** AVAILABLE DATA **
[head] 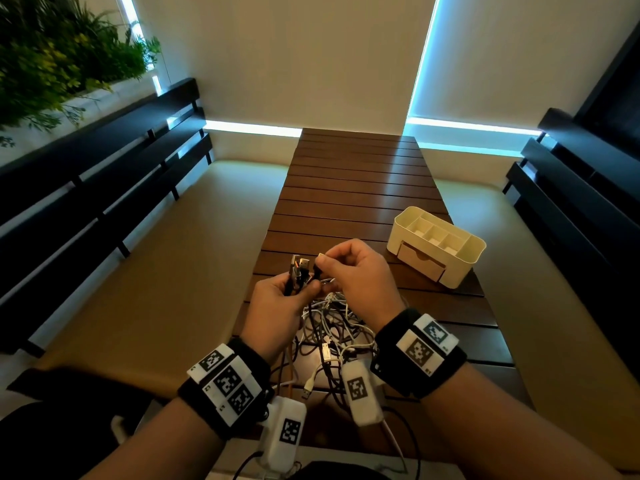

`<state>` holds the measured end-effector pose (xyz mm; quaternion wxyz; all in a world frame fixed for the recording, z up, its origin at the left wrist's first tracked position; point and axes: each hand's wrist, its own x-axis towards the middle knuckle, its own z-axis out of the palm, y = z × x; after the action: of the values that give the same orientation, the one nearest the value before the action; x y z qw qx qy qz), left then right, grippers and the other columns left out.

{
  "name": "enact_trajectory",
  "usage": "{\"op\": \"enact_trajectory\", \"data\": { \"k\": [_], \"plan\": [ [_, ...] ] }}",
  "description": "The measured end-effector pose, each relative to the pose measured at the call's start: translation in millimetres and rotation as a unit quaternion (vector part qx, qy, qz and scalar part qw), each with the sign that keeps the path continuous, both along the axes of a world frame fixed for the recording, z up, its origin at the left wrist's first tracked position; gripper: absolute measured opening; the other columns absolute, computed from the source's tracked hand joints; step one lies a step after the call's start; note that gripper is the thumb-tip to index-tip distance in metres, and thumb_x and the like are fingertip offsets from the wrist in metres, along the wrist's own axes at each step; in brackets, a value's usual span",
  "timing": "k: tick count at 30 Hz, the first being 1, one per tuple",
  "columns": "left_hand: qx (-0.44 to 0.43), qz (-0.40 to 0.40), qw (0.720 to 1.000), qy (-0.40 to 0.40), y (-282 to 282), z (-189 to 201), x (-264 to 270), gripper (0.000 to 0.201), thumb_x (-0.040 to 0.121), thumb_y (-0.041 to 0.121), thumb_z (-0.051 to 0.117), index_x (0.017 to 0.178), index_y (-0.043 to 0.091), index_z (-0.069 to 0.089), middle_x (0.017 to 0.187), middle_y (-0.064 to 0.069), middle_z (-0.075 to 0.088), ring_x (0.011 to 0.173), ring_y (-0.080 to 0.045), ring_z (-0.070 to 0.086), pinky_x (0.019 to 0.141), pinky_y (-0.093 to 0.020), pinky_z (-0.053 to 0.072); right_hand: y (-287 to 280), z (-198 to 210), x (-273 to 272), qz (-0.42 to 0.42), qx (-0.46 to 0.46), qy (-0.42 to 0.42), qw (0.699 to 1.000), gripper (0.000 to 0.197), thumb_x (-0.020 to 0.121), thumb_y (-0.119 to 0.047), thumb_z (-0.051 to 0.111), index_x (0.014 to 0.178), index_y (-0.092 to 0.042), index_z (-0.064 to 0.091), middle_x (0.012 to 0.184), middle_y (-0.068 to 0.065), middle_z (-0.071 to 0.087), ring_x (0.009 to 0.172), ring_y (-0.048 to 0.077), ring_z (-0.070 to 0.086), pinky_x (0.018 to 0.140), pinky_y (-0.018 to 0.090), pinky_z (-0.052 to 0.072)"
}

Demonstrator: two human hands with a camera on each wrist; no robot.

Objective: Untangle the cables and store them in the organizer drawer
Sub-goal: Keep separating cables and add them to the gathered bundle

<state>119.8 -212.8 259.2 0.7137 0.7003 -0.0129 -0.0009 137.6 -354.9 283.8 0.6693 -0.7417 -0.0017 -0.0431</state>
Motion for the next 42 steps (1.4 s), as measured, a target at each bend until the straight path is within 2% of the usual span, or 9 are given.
{"op": "enact_trajectory", "data": {
  "k": [5, 8, 13, 18, 21, 25, 29, 36, 42],
  "plan": [
    [0.012, -0.022, 1.0, -0.013, 3, 5, 2, 0.013, 0.094, 0.01, 0.062, 0.098, 0.002, 0.072, 0.079, -0.006, 0.074, 0.044, 0.005, 0.053, 0.047, -0.007, 0.039, 0, 2, 2, 0.013, 0.005, 0.019, 1.0, 0.013, 0.091, -0.017, 0.07, 0.097, -0.008, 0.064, 0.085, 0.006, 0.072, 0.071, 0.018, 0.072, 0.06, 0.028, 0.059],
    [0.043, -0.036, 0.998, -0.018, 3, 6, 2, 0.015, 0.097, 0.013, 0.059, 0.088, 0.006, 0.069, 0.062, 0.008, 0.067, 0.044, 0.005, 0.051, 0.048, -0.008, 0.038, 0, 1, 3, 0.024, -0.003, 0.014, 1.0, 0.012, 0.091, -0.018, 0.07, 0.097, -0.009, 0.065, 0.085, 0.007, 0.072, 0.069, 0.022, 0.071, 0.058, 0.032, 0.059],
    [0.052, -0.057, 0.997, -0.025, 0, 7, 2, 0.018, 0.1, 0.017, 0.055, 0.089, 0.009, 0.066, 0.066, 0.003, 0.064, 0.048, 0.003, 0.051, 0.049, -0.011, 0.039, -4, 3, 0, 0.042, 0.001, -0.009, 0.999, 0.014, 0.092, -0.013, 0.068, 0.1, -0.002, 0.065, 0.08, 0.001, 0.069, 0.058, -0.003, 0.062, 0.049, 0.01, 0.046],
    [0.045, -0.061, 0.996, -0.038, -1, 9, 5, 0.017, 0.099, 0.023, 0.054, 0.097, 0.011, 0.066, 0.071, -0.001, 0.067, 0.065, -0.012, 0.064, 0.061, -0.023, 0.052, -4, 1, 2, 0.04, 0.012, -0.018, 0.999, 0.016, 0.093, -0.02, 0.067, 0.101, -0.007, 0.066, 0.085, -0.002, 0.069, 0.066, -0.004, 0.064, 0.055, 0.011, 0.048],
    [0.065, -0.035, 0.995, -0.061, 2, 10, 12, 0.022, 0.101, 0.023, 0.052, 0.093, 0.01, 0.068, 0.075, -0.003, 0.07, 0.072, -0.013, 0.067, 0.068, -0.02, 0.054, -4, -9, -3, 0.04, 0.041, 0.03, 0.998, 0.018, 0.096, -0.029, 0.061, 0.104, -0.012, 0.065, 0.093, 0.001, 0.071, 0.076, 0.005, 0.068, 0.064, 0.016, 0.052],
    [0.125, -0.014, 0.989, -0.08, 6, 12, 20, 0.032, 0.104, 0.025, 0.047, 0.079, 0.011, 0.062, 0.076, -0.004, 0.065, 0.074, -0.011, 0.063, 0.064, -0.012, 0.049, -2, -33, -14, 0.098, 0.007, 0.086, 0.991, 0.029, 0.098, -0.041, 0.055, 0.103, -0.016, 0.067, 0.1, 0.006, 0.073, 0.097, 0.022, 0.07, 0.09, 0.044, 0.055],
    [-0.007, 0.004, 1.0, -0.015, 4, 15, 20, 0.029, 0.103, 0.024, 0.046, 0.088, 0.006, 0.063, 0.082, -0.006, 0.068, 0.079, -0.021, 0.068, 0.073, -0.03, 0.058, 0, -40, -19, 0.169, 0.044, 0.104, 0.979, 0.015, 0.102, -0.022, 0.051, 0.097, -0.011, 0.06, 0.081, 0.009, 0.065, 0.075, 0.026, 0.064, 0.079, 0.042, 0.053],
    [-0.189, 0.017, 0.982, 0.015, 15, 47, 22, 0.034, 0.104, 0.025, 0.042, 0.072, 0.018, 0.047, 0.059, 0.004, 0.035, 0.045, -0.009, 0.028, 0.043, -0.022, 0.024, -22, -80, -33, 0.198, -0.087, 0.132, 0.967, 0.02, 0.099, -0.033, 0.056, 0.091, -0.017, 0.065, 0.075, -0.002, 0.065, 0.073, 0.017, 0.065, 0.082, 0.043, 0.055],
    [-0.076, -0.006, 0.997, 0.017, 25, 43, 29, 0.033, 0.101, 0.02, 0.043, 0.068, 0.021, 0.042, 0.056, 0.005, 0.031, 0.045, -0.012, 0.022, 0.047, -0.029, 0.016, -45, -66, -21, 0.105, -0.127, 0.098, 0.981, 0.016, 0.1, -0.027, 0.054, 0.096, -0.016, 0.063, 0.084, -0.002, 0.061, 0.072, 0.006, 0.058, 0.079, 0.036, 0.054]
  ]
}}
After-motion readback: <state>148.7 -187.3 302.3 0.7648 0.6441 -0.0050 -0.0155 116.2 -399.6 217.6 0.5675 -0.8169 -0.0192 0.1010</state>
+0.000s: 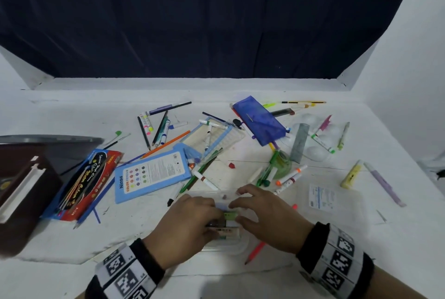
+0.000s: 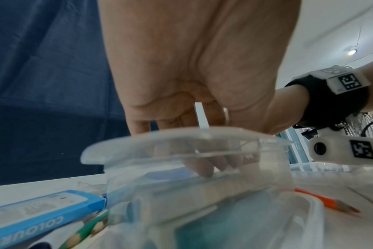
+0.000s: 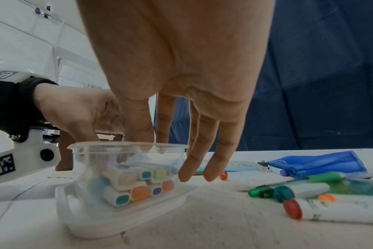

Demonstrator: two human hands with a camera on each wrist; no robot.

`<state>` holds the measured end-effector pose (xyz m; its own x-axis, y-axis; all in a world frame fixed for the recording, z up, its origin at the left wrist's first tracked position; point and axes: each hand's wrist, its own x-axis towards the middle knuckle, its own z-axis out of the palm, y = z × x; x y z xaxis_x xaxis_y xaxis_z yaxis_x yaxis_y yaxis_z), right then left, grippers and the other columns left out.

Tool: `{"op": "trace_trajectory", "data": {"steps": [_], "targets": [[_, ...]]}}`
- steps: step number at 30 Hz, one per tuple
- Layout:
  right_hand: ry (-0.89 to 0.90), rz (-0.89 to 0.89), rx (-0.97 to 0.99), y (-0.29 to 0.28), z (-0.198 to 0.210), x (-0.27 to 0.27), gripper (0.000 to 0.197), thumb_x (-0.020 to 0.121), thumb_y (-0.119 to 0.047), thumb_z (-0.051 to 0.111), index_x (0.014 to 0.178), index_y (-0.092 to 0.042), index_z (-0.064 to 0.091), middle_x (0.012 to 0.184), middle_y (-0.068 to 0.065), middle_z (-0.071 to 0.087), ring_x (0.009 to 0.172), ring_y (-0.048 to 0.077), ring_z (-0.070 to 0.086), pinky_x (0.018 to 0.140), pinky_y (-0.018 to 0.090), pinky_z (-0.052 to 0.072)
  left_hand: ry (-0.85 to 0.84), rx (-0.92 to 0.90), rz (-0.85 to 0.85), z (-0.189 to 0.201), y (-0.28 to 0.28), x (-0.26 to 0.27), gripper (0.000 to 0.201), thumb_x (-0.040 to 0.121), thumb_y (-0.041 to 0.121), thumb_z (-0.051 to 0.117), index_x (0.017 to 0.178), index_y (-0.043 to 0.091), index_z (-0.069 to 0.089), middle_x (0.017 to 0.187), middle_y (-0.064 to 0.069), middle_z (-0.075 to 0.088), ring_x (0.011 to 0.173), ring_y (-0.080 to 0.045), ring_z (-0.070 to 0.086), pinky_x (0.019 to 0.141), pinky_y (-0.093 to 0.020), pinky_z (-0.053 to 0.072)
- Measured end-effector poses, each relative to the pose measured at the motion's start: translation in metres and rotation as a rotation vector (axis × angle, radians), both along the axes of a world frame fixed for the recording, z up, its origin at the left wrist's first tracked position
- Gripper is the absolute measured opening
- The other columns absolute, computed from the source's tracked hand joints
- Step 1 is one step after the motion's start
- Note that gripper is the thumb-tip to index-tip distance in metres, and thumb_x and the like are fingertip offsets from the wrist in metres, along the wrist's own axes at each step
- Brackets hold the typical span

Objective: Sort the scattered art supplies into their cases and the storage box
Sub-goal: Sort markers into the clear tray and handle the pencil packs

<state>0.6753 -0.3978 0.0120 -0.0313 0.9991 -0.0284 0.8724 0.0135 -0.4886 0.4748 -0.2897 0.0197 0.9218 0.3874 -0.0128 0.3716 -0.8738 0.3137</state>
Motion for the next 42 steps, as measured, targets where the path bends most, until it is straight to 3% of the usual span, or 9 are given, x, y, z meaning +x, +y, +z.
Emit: {"op": "trace_trajectory", "data": {"steps": [4, 9, 13, 17, 23, 27, 33, 37, 42], "targets": [[0.042, 0.014, 0.068, 0.0, 0.006, 0.011, 0.029, 0.094, -0.035, 0.059, 0.121, -0.029, 0.064, 0.126, -0.008, 0.056, 0.104, 0.008, 0.056, 0.093, 0.029, 0.046, 0.027, -0.011, 0.049, 0.001, -0.004, 0.001, 0.021, 0.087, 0.043, 0.068, 0.107, 0.037, 0.07, 0.106, 0.017, 0.064, 0.101, -0.003, 0.057, 0.087, -0.029, 0.046], [0.131, -0.022, 0.174, -0.01, 0.016, 0.03, 0.022, 0.092, -0.031, 0.063, 0.113, -0.029, 0.067, 0.108, -0.014, 0.061, 0.092, 0.003, 0.059, 0.081, 0.022, 0.049, 0.022, -0.099, 0.112, 0.002, -0.004, 0.002, 0.018, 0.081, 0.036, 0.075, 0.097, 0.039, 0.069, 0.092, 0.016, 0.065, 0.086, -0.003, 0.058, 0.078, -0.027, 0.05], [0.126, -0.108, 0.26, -0.035, 0.022, 0.057, 0.016, 0.09, -0.025, 0.067, 0.105, -0.03, 0.071, 0.1, -0.017, 0.065, 0.086, -0.001, 0.062, 0.076, 0.014, 0.047, -0.047, -0.201, 0.115, 0.014, -0.01, 0.013, 0.014, 0.089, 0.053, 0.065, 0.096, 0.042, 0.067, 0.085, 0.018, 0.065, 0.081, -0.001, 0.059, 0.075, -0.028, 0.052], [0.118, -0.262, 0.319, -0.066, 0.024, 0.1, 0.015, 0.087, -0.017, 0.071, 0.097, -0.029, 0.073, 0.091, -0.018, 0.067, 0.081, -0.001, 0.064, 0.071, 0.017, 0.05, -0.278, -0.324, 0.139, 0.043, -0.035, 0.058, 0.023, 0.094, 0.055, 0.053, 0.095, 0.036, 0.065, 0.075, 0.006, 0.065, 0.075, -0.014, 0.06, 0.069, -0.03, 0.05], [-0.027, -0.582, 0.325, -0.104, 0.024, 0.181, 0.017, 0.083, -0.016, 0.071, 0.077, -0.031, 0.068, 0.076, -0.017, 0.066, 0.066, -0.001, 0.063, 0.061, 0.026, 0.053, -0.424, -0.346, 0.153, 0.065, -0.066, 0.17, 0.014, 0.091, 0.043, 0.065, 0.092, 0.029, 0.065, 0.072, 0.006, 0.063, 0.071, -0.011, 0.06, 0.066, -0.024, 0.047], [-0.07, -0.812, 0.062, -0.125, 0.021, 0.243, 0.016, 0.084, -0.028, 0.069, 0.07, -0.031, 0.063, 0.069, -0.013, 0.066, 0.065, 0.007, 0.063, 0.06, 0.029, 0.051, -0.261, -0.239, 0.107, 0.053, -0.068, 0.249, 0.017, 0.091, 0.045, 0.062, 0.096, 0.028, 0.063, 0.082, 0.009, 0.066, 0.076, -0.006, 0.06, 0.072, -0.03, 0.049], [-0.167, -0.804, -0.312, -0.127, 0.003, 0.289, 0.017, 0.086, -0.047, 0.061, 0.09, -0.031, 0.061, 0.093, -0.008, 0.067, 0.084, 0.013, 0.063, 0.073, 0.029, 0.053, 0.137, -0.106, 0.024, 0.014, -0.069, 0.336, 0.032, 0.093, 0.043, 0.059, 0.111, 0.018, 0.06, 0.111, -0.005, 0.065, 0.104, -0.027, 0.062, 0.084, -0.035, 0.049], [-0.185, -0.767, -0.368, -0.116, 0.002, 0.29, 0.022, 0.088, -0.042, 0.061, 0.094, -0.021, 0.061, 0.094, 0.001, 0.067, 0.081, 0.02, 0.065, 0.071, 0.029, 0.053, 0.297, -0.009, 0.003, 0.004, -0.071, 0.363, 0.034, 0.094, 0.038, 0.057, 0.115, 0.012, 0.056, 0.118, -0.013, 0.061, 0.107, -0.033, 0.06, 0.086, -0.037, 0.046], [-0.143, -0.774, -0.313, -0.108, 0.005, 0.285, 0.024, 0.092, -0.032, 0.058, 0.089, -0.008, 0.062, 0.086, 0.008, 0.068, 0.074, 0.025, 0.067, 0.072, 0.035, 0.057, 0.331, 0.007, -0.001, 0.0, -0.068, 0.373, 0.029, 0.091, 0.029, 0.061, 0.112, 0.011, 0.055, 0.117, -0.014, 0.061, 0.105, -0.033, 0.061, 0.079, -0.035, 0.042]]}}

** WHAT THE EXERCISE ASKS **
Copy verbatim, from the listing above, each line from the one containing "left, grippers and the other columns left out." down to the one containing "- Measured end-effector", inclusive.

** YOUR RESPONSE **
`<state>` holds the measured end-effector pose (xyz m; its own x-axis, y-axis; all in a world frame fixed for the recording, z up, its origin at the left wrist's first tracked position; point and axes: each hand's wrist, its own x-axis towards the middle knuckle, its own z-axis out of the palm, y = z × x; x y z xaxis_x xaxis_y xaxis_z yaxis_x yaxis_y yaxis_z), right then left, grippers and the other columns left out.

Tool: `{"op": "trace_trajectory", "data": {"steps": [_], "targets": [[_, ...]]}}`
- steps: step number at 30 Hz, one per tuple
- Layout:
  right_hand: ry (-0.89 to 0.90), rz (-0.89 to 0.89), rx (-0.97 to 0.99), y (-0.29 to 0.28), z (-0.198 to 0.210), x (-0.27 to 0.27), gripper (0.000 to 0.197), thumb_x (-0.020 to 0.121), thumb_y (-0.119 to 0.047), thumb_z (-0.051 to 0.111), index_x (0.014 to 0.178), index_y (-0.092 to 0.042), index_z (-0.064 to 0.091), middle_x (0.012 to 0.184), middle_y (-0.068 to 0.065), middle_z (-0.071 to 0.087), ring_x (0.009 to 0.172), ring_y (-0.048 to 0.077), ring_z (-0.070 to 0.086), pinky_x (0.018 to 0.140), pinky_y (-0.018 to 0.090), pinky_z (-0.052 to 0.072)
  left_hand: ry (-0.85 to 0.84), rx (-0.92 to 0.90), rz (-0.85 to 0.85), z (-0.189 to 0.201), y (-0.28 to 0.28), x (-0.26 to 0.27), gripper (0.000 to 0.201), thumb_x (-0.040 to 0.121), thumb_y (-0.041 to 0.121), thumb_z (-0.051 to 0.117), index_x (0.017 to 0.178), index_y (-0.043 to 0.091), index_z (-0.069 to 0.089), middle_x (0.017 to 0.187), middle_y (-0.064 to 0.069), middle_z (-0.075 to 0.088), ring_x (0.011 to 0.173), ring_y (-0.080 to 0.045), ring_z (-0.070 to 0.086), pinky_x (0.019 to 0.141), pinky_y (-0.093 to 0.020), pinky_z (-0.053 to 0.072)
- Measured end-effector poses, each relative to the pose measured at the motion's start: translation in metres and rotation as a rotation vector (axis × angle, radians), both along the axes of a world frame fixed for the recording, z up, its origin at the left wrist's first tracked position

That completes the answer to the exercise.